Those cheery guys from Sleeping Giant Media have been fundraising again, this time in kayaks for Combat Stress, which provides free support for British war veterans suffering from depression, PTSD and similar conditions. Click here to see their video on YouTube. They paddled round the Kent coast in August, and you still have time to contribute to their £10,000 target. To donate, text CSGM49 plus the amount you wish to donate to 70070, or visit their Just Giving page at www.justgiving.com/ChallengeSGM2013
So, what is a kayak? “The kayak is far and away the best one-man boat in existence.” Fridtjof Nansen, polar explorer, Norwegian diplomat and Nobel prize-winner. He was talking about the classic Greenland kayak. Today the sit-on-top kayak is more popular because a total beginner can climb on and go paddling.
A sea kayak is :
- fast. A classic sea kayak can easily go faster and further than a walker, fast enough to go against a current.

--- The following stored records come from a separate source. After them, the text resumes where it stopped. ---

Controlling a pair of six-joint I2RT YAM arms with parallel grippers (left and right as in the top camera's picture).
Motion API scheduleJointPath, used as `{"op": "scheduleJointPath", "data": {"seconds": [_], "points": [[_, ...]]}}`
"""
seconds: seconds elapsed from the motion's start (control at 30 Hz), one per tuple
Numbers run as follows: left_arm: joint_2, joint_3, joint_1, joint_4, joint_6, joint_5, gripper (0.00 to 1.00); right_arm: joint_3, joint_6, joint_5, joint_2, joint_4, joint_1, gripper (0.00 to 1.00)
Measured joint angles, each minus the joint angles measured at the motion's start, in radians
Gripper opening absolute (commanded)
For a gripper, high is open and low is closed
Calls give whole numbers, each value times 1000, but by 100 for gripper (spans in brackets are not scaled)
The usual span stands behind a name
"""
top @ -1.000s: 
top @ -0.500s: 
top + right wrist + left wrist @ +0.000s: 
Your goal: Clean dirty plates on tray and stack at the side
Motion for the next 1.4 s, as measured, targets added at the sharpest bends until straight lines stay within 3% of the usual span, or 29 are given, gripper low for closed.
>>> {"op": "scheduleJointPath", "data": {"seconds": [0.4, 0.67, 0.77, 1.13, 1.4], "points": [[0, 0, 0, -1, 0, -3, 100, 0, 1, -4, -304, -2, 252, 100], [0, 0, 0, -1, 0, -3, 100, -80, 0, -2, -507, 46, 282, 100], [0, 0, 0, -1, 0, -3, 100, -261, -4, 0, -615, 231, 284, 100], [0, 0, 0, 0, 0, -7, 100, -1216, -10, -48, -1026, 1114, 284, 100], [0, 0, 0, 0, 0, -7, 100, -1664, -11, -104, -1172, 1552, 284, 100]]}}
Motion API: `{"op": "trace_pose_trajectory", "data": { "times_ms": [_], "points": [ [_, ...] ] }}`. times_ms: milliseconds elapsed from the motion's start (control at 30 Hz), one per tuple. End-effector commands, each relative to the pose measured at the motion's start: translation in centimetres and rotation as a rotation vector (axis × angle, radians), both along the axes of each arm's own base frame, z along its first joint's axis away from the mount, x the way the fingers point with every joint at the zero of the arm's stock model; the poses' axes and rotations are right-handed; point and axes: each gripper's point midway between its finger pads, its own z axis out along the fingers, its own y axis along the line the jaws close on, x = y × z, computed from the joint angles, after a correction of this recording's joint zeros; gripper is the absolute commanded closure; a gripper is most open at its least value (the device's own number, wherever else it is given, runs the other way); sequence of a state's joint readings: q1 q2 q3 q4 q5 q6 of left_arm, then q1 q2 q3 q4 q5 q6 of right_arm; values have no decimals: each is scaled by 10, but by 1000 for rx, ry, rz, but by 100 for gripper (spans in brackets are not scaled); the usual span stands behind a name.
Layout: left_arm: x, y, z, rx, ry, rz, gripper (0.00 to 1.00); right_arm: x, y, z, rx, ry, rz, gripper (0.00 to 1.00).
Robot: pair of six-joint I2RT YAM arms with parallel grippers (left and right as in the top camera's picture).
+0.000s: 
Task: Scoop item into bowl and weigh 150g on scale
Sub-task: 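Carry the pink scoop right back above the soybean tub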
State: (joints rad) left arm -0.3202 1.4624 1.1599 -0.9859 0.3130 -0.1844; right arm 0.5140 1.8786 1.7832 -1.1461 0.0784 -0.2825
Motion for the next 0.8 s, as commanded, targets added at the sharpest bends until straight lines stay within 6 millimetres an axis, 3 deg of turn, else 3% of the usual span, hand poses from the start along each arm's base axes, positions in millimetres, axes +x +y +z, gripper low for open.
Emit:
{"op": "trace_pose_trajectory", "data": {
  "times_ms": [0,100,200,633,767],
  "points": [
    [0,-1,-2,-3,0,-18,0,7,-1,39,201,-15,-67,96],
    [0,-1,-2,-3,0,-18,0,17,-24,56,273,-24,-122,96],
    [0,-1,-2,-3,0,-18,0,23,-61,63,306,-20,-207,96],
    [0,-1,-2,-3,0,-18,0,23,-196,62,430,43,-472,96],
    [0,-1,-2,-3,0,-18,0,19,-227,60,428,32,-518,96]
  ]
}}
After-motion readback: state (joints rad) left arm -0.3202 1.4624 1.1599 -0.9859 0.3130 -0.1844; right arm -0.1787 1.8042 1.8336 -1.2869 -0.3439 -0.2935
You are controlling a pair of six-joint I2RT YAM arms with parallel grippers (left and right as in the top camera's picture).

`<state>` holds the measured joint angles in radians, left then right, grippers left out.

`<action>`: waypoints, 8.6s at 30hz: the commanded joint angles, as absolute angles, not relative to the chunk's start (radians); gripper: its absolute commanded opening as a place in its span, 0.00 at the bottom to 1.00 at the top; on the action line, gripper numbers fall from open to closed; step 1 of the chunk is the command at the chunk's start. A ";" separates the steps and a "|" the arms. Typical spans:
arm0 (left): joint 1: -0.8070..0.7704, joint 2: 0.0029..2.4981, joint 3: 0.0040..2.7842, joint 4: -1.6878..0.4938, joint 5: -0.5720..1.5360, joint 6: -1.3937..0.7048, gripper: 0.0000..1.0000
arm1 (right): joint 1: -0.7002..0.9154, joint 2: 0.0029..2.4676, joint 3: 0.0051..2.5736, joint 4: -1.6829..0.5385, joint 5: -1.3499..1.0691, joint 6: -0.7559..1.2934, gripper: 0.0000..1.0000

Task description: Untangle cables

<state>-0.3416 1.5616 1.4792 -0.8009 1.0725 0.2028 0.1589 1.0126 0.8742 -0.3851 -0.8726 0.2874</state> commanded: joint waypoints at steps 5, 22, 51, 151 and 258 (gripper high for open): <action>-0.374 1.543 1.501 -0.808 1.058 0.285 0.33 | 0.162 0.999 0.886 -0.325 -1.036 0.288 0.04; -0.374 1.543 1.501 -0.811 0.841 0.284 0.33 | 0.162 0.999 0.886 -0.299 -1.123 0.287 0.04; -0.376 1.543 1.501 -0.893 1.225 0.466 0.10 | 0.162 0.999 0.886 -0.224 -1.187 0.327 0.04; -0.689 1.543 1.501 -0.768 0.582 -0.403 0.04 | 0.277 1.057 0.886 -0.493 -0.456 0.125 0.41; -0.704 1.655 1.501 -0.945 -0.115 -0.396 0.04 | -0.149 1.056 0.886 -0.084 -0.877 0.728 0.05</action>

- quick to get ready. Put it on your car, drive to a beautiful place, launch and go.
- light. Just carry it down the beach, or hook it up in the roof of your garage, or even take it in the lift up to a city-centre flat.
- slim. A sea kayak will take you through a reed bed, into a cave, up a narrow river, or between a tide race and the cliffs.
- beautiful. More than one sculptor has kept a Greenland kayak for inspiration in the studio.
- affordable. A good one can take thirty or forty years of hard use, and you can make a tough and lovely sea kayak for next to nothing.
- it's great for wildlife. A sea kayak is low, fast and silent so you see nature up close. No flapping sails, squeaking oars or engine noise.
- .... but most of all, a sea kayak is seaworthy. A trained sea kayaker in the right kayak can cope with waves, surf and wind from the Arctic to the tropics. When you're experienced, you can do things that would make a sailor or powerboater's jaw drop. Kayakers often like to go where there aren't any yachts or powerboats.